§ EXERCISE INSTRUCTIONS
Give every line of the data again, exactly as it is written.
BEGIN THE DATA
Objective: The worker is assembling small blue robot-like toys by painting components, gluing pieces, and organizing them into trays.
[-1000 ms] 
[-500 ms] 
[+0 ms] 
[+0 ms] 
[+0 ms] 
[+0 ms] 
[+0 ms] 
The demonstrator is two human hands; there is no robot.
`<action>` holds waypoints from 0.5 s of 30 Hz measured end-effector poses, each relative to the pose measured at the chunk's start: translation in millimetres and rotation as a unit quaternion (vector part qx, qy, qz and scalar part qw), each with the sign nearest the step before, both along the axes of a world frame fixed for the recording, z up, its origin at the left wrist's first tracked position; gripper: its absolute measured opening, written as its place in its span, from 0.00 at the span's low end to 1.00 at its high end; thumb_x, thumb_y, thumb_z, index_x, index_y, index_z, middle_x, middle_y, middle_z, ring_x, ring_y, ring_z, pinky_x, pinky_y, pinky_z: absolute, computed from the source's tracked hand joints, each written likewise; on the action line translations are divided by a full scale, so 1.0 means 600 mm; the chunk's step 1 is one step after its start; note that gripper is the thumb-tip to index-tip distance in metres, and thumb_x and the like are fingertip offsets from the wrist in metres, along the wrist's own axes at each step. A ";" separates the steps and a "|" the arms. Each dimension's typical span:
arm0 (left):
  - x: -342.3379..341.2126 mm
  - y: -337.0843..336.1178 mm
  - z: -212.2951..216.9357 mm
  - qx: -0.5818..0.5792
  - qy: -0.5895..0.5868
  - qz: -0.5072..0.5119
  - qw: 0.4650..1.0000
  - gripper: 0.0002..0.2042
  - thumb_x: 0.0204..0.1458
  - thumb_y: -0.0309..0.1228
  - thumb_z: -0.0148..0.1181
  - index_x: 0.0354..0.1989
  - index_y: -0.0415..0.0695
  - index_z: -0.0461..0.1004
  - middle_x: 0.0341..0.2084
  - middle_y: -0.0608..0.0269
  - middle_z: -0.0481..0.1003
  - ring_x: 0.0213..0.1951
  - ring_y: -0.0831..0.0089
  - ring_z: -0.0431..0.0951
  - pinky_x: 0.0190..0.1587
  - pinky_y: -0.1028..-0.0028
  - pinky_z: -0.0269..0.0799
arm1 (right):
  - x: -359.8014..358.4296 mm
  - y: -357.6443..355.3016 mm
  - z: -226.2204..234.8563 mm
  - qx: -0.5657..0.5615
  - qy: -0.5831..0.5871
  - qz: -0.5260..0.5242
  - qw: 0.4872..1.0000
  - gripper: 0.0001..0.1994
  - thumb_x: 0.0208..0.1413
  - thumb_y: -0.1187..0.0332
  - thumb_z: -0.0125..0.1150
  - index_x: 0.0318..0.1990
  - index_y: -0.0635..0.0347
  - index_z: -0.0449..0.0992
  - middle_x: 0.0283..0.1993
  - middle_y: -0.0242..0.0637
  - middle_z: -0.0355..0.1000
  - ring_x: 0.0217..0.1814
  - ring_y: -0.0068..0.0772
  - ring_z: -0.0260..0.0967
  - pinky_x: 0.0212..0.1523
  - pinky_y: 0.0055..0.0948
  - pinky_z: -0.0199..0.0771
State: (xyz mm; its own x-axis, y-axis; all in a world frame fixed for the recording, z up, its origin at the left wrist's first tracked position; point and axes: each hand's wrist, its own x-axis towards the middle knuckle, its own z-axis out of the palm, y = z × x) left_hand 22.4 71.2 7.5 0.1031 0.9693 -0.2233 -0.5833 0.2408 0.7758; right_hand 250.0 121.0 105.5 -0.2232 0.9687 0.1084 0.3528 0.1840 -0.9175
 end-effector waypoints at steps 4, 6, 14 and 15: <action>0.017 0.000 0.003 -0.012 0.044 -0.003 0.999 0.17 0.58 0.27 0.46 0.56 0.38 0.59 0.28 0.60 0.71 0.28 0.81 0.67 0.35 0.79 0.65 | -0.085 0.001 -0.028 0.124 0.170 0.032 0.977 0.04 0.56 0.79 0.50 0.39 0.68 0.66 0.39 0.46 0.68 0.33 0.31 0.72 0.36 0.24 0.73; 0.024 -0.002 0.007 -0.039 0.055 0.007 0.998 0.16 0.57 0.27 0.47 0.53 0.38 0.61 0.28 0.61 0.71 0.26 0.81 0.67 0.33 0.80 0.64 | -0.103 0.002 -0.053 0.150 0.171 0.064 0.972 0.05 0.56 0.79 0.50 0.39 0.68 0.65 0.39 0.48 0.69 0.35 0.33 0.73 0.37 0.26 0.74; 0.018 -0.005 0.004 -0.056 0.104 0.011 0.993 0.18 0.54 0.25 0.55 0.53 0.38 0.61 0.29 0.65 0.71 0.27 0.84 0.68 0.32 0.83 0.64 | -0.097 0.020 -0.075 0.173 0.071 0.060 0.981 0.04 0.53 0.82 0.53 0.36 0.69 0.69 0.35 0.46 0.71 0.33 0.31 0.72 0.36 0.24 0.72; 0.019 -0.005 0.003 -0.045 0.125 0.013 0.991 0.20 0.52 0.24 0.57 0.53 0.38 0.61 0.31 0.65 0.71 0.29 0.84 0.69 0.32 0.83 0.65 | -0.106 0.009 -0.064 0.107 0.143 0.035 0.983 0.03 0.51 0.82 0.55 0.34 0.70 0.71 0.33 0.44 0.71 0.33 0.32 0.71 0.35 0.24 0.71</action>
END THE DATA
§ SOLUTION FOR THIS EXERCISE
Objective: The worker is assembling small blue robot-like toys by painting components, gluing pieces, and organizing them into trays.
[-1000 ms] 
[-500 ms] 
[+0 ms] 
[+0 ms] 
[+0 ms] 
[+0 ms] 
[+0 ms] 
The demonstrator is two human hands; there is no robot.
`<action>` holds waypoints from 0.5 s of 30 Hz measured end-effector poses, each relative to the pose measured at the chunk's start: translation in millimetres and rotation as a unit quaternion (vector part qx, qy, qz and scalar part qw), each with the sign nearest the step before, both along the axes of a world frame fixed for the recording, z up, its origin at the left wrist's first tracked position; gripper: its absolute measured opening, written as its place in its span, from 0.00 at the span's low end to 1.00 at its high end; thumb_x, thumb_y, thumb_z, index_x, index_y, index_z, middle_x, middle_y, middle_z, ring_x, ring_y, ring_z, pinky_x, pinky_y, pinky_z: absolute, computed from the source's tracked hand joints, each written likewise; on the action line translations are divided by a full scale, so 1.0 means 600 mm; the chunk's step 1 is one step after its start; note that gripper is the thumb-tip to index-tip distance in metres, and thumb_x and the like are fingertip offsets from the wrist in metres, along the wrist's own axes at each step. A ";" separates the steps and a "|" the arms. Each dimension's typical span:
arm0 (left):
  - x: -342.3379..341.2126 mm
  - y: -337.0843..336.1178 mm
  - z: -212.2951..216.9357 mm
  - qx: -0.5818..0.5792
  - qy: -0.5895..0.5868
  - qz: -0.5072..0.5119
  - qw: 0.4650..1.0000
  - gripper: 0.0002..0.2042
  - thumb_x: 0.0204..0.1458
  - thumb_y: -0.0309..0.1228
  - thumb_z: -0.0148..0.1181
  - index_x: 0.0354..0.1989
  - index_y: -0.0415..0.0695
  - index_z: -0.0461..0.1004
  - middle_x: 0.0341..0.2084
  - middle_y: -0.0608..0.0269
  - middle_z: -0.0481..0.1003
  - ring_x: 0.0213..0.1951
  - ring_y: -0.0831..0.0089
  - ring_z: -0.0431..0.0951
  - pinky_x: 0.0190..0.1587
  - pinky_y: -0.1028..-0.0028
  - pinky_z: -0.0269..0.0799
arm1 (right):
  - x: -359.8014..358.4296 mm
  - y: -357.6443..355.3016 mm
  - z: -226.2204..234.8563 mm
  - qx: -0.5657..0.5615
  - qy: -0.5831..0.5871
  - qz: -0.5260..0.5242
  - qw: 0.4872..1.0000
  - gripper: 0.0001..0.1994
  - thumb_x: 0.0208..0.1413
  - thumb_y: -0.1187..0.0332
  - thumb_z: -0.0125..0.1150
  - index_x: 0.0318..0.1990
  - index_y: -0.0635..0.0347
  - index_z: -0.0449..0.0992
  - middle_x: 0.0283..0.1993
  - middle_y: -0.0242..0.0637
  - middle_z: -0.0355..0.1000
  - ring_x: 0.0217..0.1814
  - ring_y: -0.0068..0.0772
  - ring_z: -0.0260..0.0967
  - pinky_x: 0.0212..0.1523
  - pinky_y: 0.0055..0.0948
  - pinky_z: -0.0199..0.0771
State: (xyz mm; its own x-axis, y-axis; all in a world frame fixed for the recording, z up, its origin at the left wrist's first tracked position; point and axes: each hand's wrist, its own x-axis towards the middle knuckle, its own z-axis out of the palm, y = z × x) left_hand 22.4 71.2 7.5 0.1031 0.9693 -0.2233 -0.5833 0.2408 0.7758; right_hand 250.0 121.0 105.5 -0.2232 0.9687 0.1084 0.3528 0.1840 -0.9175
 end-effector waypoints at steps 4, 6, 14 and 15: <action>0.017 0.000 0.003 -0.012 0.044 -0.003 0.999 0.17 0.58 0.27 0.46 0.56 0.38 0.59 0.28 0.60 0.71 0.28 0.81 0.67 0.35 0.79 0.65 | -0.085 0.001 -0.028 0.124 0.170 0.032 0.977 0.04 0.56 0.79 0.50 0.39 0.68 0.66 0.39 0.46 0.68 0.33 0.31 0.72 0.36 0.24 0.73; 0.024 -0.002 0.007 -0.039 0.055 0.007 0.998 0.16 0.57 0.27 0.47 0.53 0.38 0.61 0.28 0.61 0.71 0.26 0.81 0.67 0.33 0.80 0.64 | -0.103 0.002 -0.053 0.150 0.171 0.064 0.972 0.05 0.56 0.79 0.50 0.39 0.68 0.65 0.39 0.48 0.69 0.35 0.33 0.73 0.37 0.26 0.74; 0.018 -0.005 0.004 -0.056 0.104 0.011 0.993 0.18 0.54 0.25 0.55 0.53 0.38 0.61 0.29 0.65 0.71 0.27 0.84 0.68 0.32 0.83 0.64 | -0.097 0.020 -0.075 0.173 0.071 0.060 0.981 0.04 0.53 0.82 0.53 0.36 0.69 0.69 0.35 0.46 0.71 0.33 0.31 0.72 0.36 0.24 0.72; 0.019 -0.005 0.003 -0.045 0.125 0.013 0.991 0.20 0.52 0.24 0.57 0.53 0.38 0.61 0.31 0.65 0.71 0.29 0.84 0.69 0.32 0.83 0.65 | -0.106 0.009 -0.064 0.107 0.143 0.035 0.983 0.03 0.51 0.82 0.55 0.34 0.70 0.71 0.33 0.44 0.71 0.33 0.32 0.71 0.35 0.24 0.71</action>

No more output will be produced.